WHAT THE TASK REQUIRES.
Among the lines of the listing below, retype exactly those from the one containing "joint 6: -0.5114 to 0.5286" through the one containing "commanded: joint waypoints", both included. Do not include pictures.

# # # # #

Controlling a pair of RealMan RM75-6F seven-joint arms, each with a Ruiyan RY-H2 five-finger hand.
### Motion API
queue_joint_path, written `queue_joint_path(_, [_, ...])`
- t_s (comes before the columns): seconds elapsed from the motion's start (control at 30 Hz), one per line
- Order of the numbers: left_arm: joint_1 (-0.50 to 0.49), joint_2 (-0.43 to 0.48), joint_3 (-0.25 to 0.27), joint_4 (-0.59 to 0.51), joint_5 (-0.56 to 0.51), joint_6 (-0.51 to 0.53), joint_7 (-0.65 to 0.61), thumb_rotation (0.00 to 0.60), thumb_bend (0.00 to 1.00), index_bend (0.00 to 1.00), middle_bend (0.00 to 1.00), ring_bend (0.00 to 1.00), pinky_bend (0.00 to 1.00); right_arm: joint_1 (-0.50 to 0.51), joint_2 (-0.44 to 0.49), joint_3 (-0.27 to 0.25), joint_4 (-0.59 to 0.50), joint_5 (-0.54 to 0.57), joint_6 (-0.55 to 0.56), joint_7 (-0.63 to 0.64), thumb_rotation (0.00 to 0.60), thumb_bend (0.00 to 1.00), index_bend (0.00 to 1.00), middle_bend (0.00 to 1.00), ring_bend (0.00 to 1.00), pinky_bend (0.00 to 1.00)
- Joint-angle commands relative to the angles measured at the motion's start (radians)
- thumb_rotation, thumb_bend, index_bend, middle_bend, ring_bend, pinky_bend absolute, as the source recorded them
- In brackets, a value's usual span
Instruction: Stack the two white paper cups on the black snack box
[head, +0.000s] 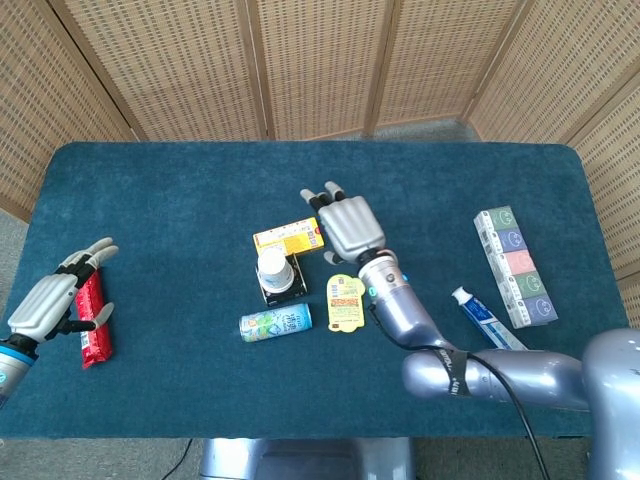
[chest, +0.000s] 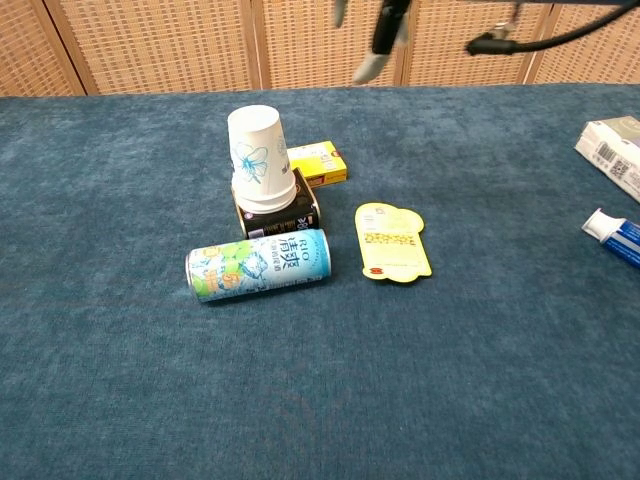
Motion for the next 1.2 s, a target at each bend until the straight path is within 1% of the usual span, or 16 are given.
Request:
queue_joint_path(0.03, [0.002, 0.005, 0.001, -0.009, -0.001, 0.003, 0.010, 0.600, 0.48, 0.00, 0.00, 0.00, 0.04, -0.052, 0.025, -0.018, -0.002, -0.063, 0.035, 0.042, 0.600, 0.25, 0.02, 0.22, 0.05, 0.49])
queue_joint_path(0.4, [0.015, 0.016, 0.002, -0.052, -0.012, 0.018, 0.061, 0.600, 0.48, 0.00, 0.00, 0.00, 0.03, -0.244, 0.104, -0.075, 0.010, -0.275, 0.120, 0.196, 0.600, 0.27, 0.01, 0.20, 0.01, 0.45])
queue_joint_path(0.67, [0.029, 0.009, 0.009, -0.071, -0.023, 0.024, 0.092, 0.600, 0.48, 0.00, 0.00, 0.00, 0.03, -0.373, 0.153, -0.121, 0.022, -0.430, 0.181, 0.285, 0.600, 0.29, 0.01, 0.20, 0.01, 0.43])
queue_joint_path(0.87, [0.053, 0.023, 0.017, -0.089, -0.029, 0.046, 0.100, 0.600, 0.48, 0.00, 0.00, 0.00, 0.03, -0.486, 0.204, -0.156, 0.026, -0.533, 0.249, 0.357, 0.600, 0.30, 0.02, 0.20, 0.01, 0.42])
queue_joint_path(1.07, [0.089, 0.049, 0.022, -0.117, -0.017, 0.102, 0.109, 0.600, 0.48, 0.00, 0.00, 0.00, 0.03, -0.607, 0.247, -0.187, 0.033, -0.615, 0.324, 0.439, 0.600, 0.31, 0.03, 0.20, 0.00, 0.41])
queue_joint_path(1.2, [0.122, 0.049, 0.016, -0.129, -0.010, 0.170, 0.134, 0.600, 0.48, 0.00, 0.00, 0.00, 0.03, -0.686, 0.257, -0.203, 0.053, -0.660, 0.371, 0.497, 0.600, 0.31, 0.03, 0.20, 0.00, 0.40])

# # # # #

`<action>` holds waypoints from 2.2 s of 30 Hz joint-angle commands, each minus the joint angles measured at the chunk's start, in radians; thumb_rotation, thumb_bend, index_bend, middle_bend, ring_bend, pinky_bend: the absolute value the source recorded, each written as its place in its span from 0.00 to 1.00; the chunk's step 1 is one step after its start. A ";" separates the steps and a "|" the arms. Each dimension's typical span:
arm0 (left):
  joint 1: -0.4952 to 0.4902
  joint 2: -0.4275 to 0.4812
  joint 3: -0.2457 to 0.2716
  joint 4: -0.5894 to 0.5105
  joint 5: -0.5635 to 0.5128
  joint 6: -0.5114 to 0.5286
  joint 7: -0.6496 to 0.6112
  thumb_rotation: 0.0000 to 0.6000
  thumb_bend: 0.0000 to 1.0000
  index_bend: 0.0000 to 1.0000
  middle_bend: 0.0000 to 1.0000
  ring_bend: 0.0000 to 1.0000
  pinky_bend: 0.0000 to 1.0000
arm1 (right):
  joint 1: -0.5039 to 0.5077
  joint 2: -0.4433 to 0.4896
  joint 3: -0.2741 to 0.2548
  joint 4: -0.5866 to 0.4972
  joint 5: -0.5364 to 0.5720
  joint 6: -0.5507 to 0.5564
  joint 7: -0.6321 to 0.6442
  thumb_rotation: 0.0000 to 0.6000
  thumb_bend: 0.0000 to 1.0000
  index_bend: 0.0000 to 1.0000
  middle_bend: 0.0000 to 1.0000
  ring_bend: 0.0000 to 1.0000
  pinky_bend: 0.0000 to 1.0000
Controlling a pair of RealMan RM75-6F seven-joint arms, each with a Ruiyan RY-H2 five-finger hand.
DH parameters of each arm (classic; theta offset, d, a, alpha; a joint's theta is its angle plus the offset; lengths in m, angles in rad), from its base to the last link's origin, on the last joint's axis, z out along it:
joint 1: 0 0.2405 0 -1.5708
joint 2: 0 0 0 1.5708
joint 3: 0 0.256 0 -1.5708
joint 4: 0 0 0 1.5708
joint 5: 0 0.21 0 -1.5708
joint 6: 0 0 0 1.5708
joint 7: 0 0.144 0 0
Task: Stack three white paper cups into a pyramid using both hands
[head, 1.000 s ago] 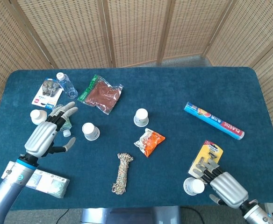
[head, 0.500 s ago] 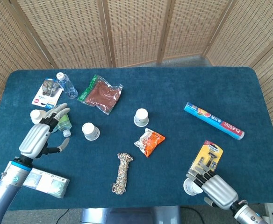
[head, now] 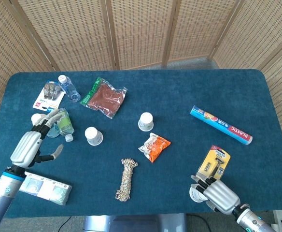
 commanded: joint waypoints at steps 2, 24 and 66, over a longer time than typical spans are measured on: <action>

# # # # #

RESULT.
  joint 6: -0.5114 to 0.5286
  joint 7: -0.6496 to 0.6112
  thumb_rotation: 0.0000 to 0.6000
  thumb_bend: 0.0000 to 1.0000
  index_bend: 0.0000 to 1.0000
  middle_bend: 0.0000 to 1.0000
  ring_bend: 0.0000 to 1.0000
  pinky_bend: 0.0000 to 1.0000
arm1 (right):
  joint 1: -0.5039 to 0.5077
  joint 2: -0.4433 to 0.4896
  joint 3: -0.2741 to 0.2548
  joint 4: -0.5866 to 0.4972
  joint 5: -0.5364 to 0.5720
  joint 6: -0.5507 to 0.5564
  joint 7: -0.6321 to 0.6442
  thumb_rotation: 0.0000 to 0.6000
  thumb_bend: 0.0000 to 1.0000
  index_bend: 0.0000 to 1.0000
  middle_bend: 0.0000 to 1.0000
  ring_bend: 0.0000 to 1.0000
  pinky_bend: 0.0000 to 1.0000
Controlling a pair of RealMan RM75-6F seven-joint arms, each with a Ruiyan RY-H2 five-finger hand.
DH parameters of each arm (classic; theta offset, d, a, alpha; a joint's theta is its angle plus the offset; lengths in m, angles in rad), from its base to the last link's origin, on the last joint's axis, z out along it:
joint 1: 0 0.2405 0 -1.5708
joint 2: 0 0 0 1.5708
joint 3: 0 0.256 0 -1.5708
joint 4: 0 0 0 1.5708
joint 5: 0 0.21 0 -1.5708
joint 6: 0 0 0 1.5708
joint 7: 0 0.144 0 0
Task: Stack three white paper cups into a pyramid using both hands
[head, 1.000 s ago] 
[head, 0.500 s ago] 
[head, now] 
 commanded: joint waypoints at steps 2, 24 and 66, over a longer time than typical spans are measured on: <action>

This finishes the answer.